Vice President of the Democratic Party
- In office 17 March 2019 – 12 March 2023 Serving with Debora Serracchiani
- President: Paolo Gentiloni (2019–20) Valentina Cuppi (since 2020)
- Preceded by: Barbara Pollastrini Domenico De Santis
- Succeeded by: Loredana Capone Chiara Gribaudo

Member of the Chamber of Deputies
- Incumbent
- Assumed office 25 March 2013
- Constituency: Umbria

Personal details
- Born: 17 October 1987 (age 38) Città di Castello, Italy
- Party: DL (2006–2007) PD (since 2007)
- Education: University of Perugia University of Trento
- Occupation: Politician

= Anna Ascani =

Italian politician (born 1987)

Anna Ascani (born 17 October 1987) is an Italian politician.

== Biography ==
Ascani obtained a Bachelor in Philosophy in 2009 at the University of Perugia, and a master's degree at the University of Trento in 2012. In 2024 she concluded PhD programme in Politics at the LUISS University.

In 2006, at the age of 18, Ascani ran for a seat in the city council of her birth town Città di Castello in Umbria. The following year, with the birth of the Democratic Party and the 2007 primaries, she supported Enrico Letta.

=== Political career ===
At the 2013 general election, Ascani was elected to the Chamber of Deputies. That same year, during the 2013 primaries, she supported Matteo Renzi, later elected Secretary.

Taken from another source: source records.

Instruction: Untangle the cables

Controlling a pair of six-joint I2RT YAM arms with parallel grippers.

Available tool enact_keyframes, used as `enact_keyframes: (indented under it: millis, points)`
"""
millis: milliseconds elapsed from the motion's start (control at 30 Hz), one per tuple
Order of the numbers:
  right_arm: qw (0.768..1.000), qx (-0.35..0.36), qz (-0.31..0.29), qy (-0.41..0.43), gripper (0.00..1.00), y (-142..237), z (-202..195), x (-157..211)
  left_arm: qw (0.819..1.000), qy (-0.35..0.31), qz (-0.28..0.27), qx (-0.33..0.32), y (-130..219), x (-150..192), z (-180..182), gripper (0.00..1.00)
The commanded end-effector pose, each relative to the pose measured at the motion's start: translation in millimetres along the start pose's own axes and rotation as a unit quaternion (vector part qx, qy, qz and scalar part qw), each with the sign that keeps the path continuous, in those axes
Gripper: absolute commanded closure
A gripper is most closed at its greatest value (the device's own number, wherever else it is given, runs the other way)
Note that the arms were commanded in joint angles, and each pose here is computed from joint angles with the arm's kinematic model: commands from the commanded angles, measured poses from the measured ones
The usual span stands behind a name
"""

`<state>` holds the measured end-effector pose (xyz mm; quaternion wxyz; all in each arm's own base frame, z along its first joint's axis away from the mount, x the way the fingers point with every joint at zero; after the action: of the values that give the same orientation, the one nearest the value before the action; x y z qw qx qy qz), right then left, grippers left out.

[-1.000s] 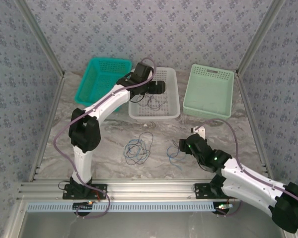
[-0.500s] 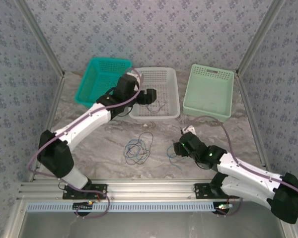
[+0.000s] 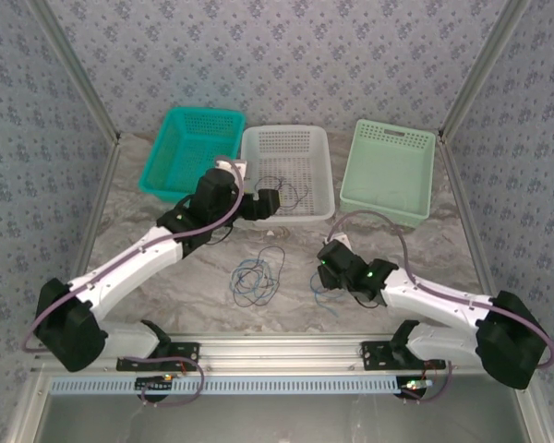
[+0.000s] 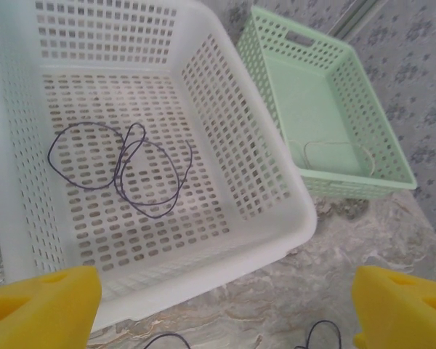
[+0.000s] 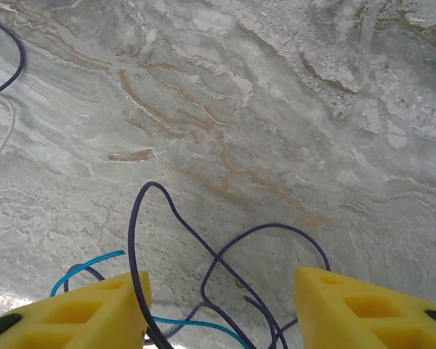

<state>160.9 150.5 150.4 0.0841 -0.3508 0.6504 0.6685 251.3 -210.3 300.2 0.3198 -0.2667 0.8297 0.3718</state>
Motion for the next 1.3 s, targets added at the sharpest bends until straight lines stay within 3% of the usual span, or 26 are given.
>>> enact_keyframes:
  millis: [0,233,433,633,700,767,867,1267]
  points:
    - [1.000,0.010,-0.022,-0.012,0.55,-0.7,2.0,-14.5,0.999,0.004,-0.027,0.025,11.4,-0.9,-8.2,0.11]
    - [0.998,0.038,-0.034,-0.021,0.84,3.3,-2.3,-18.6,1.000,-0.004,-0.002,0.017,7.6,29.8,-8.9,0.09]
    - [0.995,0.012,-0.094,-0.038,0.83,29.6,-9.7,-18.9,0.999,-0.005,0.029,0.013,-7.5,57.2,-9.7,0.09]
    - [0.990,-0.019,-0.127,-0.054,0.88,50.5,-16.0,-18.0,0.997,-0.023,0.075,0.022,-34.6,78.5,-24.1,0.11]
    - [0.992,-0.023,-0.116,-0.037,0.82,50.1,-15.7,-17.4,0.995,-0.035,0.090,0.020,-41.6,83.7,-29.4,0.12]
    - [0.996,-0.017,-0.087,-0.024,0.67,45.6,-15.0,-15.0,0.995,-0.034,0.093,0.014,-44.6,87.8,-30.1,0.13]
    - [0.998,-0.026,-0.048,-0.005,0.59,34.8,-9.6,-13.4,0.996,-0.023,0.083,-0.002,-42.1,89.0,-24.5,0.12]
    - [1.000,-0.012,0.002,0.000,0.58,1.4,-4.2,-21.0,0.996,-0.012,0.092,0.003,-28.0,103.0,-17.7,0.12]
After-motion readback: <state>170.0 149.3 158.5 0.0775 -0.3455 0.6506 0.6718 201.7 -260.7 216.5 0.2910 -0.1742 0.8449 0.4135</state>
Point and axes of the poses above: each hand's point on the last joint's axis, 136 mm out from that joint toward the fingers, its own y axis back along the fingers, its own z axis along the line the jaws close on, x = y × z, the point moved 10 cm from there along y, back along the fingers, and after that the axes turned 5 degrees about y, right-handed, at the moved point
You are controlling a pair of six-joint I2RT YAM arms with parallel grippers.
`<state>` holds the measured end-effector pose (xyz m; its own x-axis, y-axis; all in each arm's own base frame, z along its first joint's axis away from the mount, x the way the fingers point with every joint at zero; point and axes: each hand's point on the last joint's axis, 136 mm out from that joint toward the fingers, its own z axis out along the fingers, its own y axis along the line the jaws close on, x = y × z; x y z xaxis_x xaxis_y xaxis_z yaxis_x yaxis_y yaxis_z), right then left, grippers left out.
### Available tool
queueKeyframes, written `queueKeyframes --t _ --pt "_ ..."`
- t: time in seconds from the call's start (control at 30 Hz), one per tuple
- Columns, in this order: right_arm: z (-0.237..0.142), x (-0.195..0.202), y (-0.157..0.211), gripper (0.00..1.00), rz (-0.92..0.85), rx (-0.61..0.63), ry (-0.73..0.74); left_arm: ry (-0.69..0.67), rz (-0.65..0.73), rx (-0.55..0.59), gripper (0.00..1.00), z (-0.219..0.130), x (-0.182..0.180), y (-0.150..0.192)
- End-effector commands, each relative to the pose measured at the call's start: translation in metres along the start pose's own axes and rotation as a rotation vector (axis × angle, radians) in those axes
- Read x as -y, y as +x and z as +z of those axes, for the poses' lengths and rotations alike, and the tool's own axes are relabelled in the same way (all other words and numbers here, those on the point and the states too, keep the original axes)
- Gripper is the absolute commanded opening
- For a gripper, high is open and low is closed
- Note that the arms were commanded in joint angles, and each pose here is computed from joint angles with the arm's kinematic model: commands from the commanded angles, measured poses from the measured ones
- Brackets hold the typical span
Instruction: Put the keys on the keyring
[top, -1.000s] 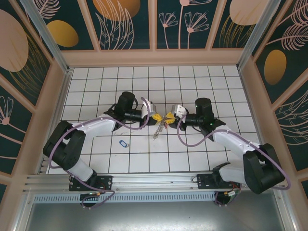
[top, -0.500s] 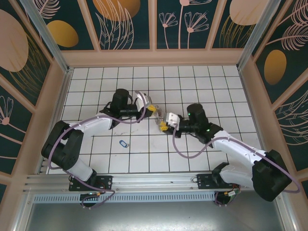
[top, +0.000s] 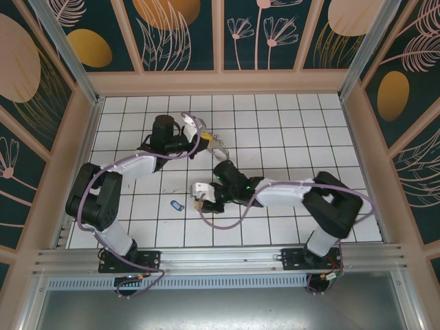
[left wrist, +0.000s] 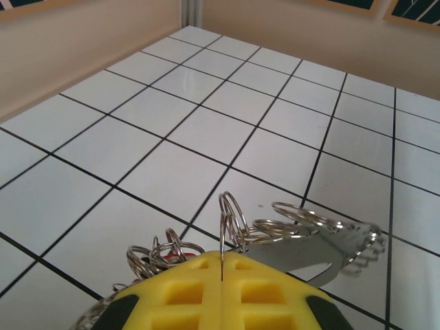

She supported Renzi again at the 2017 primaries.

In 2016, Forbes named Ascani as one of the 30 most influential under 30 European politicians.

After having been re-elected to the Chamber of Deputies at the 2018 general election, she ran at the 2019 primaries as the running mate of Roberto Giachetti. They ranked third, but Ascani was appointed, together with Debora Serracchiani, vice president of the Democratic Party.